In today’s world, it seems that some of the most common debates are between Theists and Atheists. Unfortunately, given the nature of the topic, both sides often become extremely agitated and disrespectful towards one another. This is not to say that all conversations and debates on the subject follow this trend. In fact, I have been a part of, and seen, respectful dialogue between these two camps of thought. However, it is during my conversations, and witnessing others between Theist & Atheist, that I have discovered the distinct advantage of the Atheist.
Atheists are often better debaters because they have the ability to know the perspective and arguments of their (usually) amateur Theist counterpart. You see, in many (but not all) cases, Atheists have fallen away from their faith. During debate, they conjure up memories and scripture from their days as a Christian, Muslim, Jew, etc. If the Theist debater is not as well versed in their religion, textual history, and literary devices, then countering scripture can appear to be a difficult problem.
The other major difference I have noticed is that Theist debaters can be too quick to accept their opponents definitions. This is why debating religion can be so difficult – definitions between Theists and Atheists are nearly impossible to agree upon. Skilled debaters will first debate definitions, then the issues. Too often, Theists will miss this because they are too eager to “defend their convictions”. As a result, they blindly accept the definitions put forth, and in due time, they run back to their Bible/Qur’an/Torah with their tail tucked between their legs.
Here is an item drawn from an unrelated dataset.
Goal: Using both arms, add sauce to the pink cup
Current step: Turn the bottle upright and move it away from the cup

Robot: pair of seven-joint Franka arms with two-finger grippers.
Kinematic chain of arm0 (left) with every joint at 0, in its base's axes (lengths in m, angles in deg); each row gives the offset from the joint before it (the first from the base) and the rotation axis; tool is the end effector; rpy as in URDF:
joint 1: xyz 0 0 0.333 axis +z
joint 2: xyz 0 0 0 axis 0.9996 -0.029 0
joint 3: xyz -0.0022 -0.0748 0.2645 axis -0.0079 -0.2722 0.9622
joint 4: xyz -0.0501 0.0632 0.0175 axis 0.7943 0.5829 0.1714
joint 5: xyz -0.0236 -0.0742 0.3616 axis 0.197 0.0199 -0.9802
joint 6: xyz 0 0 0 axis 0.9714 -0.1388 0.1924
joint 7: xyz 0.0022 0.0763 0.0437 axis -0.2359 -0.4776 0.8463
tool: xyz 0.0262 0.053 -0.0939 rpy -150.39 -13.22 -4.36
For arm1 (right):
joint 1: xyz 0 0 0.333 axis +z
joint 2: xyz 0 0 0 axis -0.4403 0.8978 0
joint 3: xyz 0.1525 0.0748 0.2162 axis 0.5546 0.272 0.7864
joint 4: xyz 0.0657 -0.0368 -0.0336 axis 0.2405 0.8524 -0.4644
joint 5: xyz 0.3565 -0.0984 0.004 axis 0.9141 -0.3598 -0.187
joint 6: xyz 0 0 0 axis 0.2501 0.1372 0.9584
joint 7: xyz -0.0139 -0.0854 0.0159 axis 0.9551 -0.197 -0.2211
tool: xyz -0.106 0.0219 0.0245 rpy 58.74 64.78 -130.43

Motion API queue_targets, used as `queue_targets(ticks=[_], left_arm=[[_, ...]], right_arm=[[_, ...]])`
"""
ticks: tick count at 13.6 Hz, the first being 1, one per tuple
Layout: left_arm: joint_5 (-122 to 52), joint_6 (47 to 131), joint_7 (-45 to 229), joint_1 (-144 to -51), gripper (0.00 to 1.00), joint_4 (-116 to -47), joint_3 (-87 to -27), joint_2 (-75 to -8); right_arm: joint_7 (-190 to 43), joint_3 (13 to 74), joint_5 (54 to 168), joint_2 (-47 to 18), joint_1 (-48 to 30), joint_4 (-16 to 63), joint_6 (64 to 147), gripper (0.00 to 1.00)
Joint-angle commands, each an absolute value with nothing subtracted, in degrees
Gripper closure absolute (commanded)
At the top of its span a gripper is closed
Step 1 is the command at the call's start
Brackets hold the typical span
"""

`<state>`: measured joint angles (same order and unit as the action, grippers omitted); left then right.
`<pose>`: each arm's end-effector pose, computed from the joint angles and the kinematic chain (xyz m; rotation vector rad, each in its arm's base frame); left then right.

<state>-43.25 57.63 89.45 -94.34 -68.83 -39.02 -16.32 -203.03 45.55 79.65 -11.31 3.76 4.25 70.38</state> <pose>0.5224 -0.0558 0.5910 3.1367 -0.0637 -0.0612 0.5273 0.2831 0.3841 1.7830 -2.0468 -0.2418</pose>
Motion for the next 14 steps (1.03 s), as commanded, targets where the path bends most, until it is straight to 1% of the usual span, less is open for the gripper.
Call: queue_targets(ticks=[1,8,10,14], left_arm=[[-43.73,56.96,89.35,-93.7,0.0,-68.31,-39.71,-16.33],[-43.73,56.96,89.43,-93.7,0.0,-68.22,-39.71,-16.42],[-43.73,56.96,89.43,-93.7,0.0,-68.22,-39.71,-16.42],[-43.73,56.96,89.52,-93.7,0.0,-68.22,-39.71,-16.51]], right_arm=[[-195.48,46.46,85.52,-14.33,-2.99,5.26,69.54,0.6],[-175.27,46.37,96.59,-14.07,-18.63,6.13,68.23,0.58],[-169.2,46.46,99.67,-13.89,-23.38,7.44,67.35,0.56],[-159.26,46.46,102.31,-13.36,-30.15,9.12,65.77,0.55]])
There is a difference between winning a debate, and appearing to win a debate. I have found that there is an extremely large group of Atheists that “win” their debates by trying to make their Theist opponent look “stupid” (therefore eliminating credibility). Naturally, this is a fallacy in debate (argumentum ad hominem), but it happens all the time. When I see this happen, I have found that the Theist is less likely to reciprocate and therefore they appear “defeated” by the their counterpart. If they do reciprocate, they commit the same fallacy as the Atheist. For example, it may look like: “you say that God doesn’t exist because you want to justify your immorality”.
My advice to Theists (and many Atheists) in regards to debate:
1. Learn as much as you can about your opponent. Granted, as I mentioned, Atheists often have the upper-hand in this area, but there are plenty of avenues to explore.
2. Don’t be too quick to accept your opponents definitions – find an agreement first! It sounds simple, but using a dictionary to establish common ground on terms is the best method. Don’t rely on your opponents ‘pop-culture’ definition of truth, morality, spirituality, history, logic, science, and so on.
3. Don’t attack the person. If you find that you are being attacked personally (in the attempt to make you appear ‘stupid’ for your beliefs), then call them out on the argumentation fallacy and move on – the true insignificance of their “argument” will be made clear.
4. Have fun, be respectful, and appreciate the ability to discuss important topics in a civil manner.